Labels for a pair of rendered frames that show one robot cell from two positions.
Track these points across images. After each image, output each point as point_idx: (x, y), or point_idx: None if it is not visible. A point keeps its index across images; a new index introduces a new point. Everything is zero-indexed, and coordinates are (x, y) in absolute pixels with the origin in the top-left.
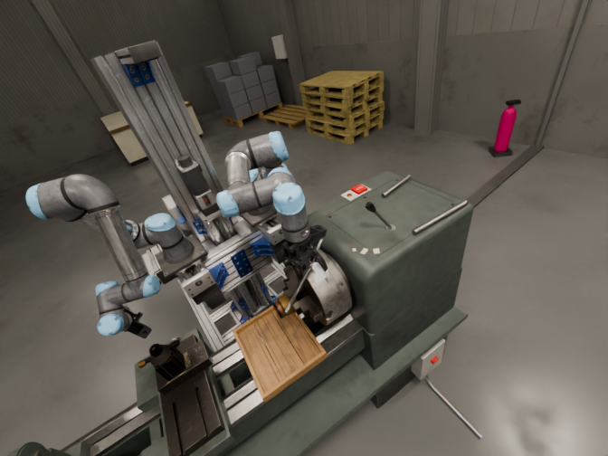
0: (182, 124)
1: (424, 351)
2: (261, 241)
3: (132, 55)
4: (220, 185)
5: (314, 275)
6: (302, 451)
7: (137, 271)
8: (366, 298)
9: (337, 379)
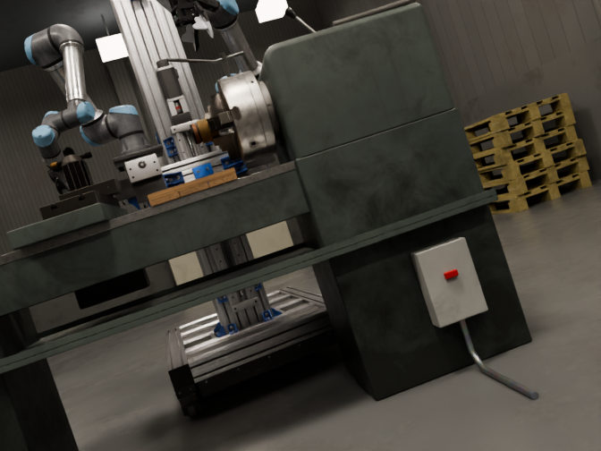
0: (167, 35)
1: (405, 225)
2: None
3: None
4: (200, 104)
5: (226, 78)
6: (187, 294)
7: (78, 93)
8: (273, 86)
9: None

> Task brief:
Leaving images out, please output every line of the data exactly.

> Response area:
Labels for a pair of rendered frames that show one robot cell from two positions.
Track these points across images. After each image, output each point as point_idx: (x, y), or point_idx: None if it is not visible. A point keeps its index across images; a new index introduces a new point. Everything is zero-indexed, and coordinates are (x, y) in absolute pixels with the origin in the top-left.
0: (182, 124)
1: (424, 351)
2: (261, 241)
3: (132, 55)
4: (220, 185)
5: (314, 275)
6: (302, 451)
7: (137, 271)
8: (366, 298)
9: (337, 379)
0: (167, 35)
1: (405, 225)
2: None
3: None
4: (200, 104)
5: (226, 78)
6: (187, 294)
7: (78, 93)
8: (273, 86)
9: None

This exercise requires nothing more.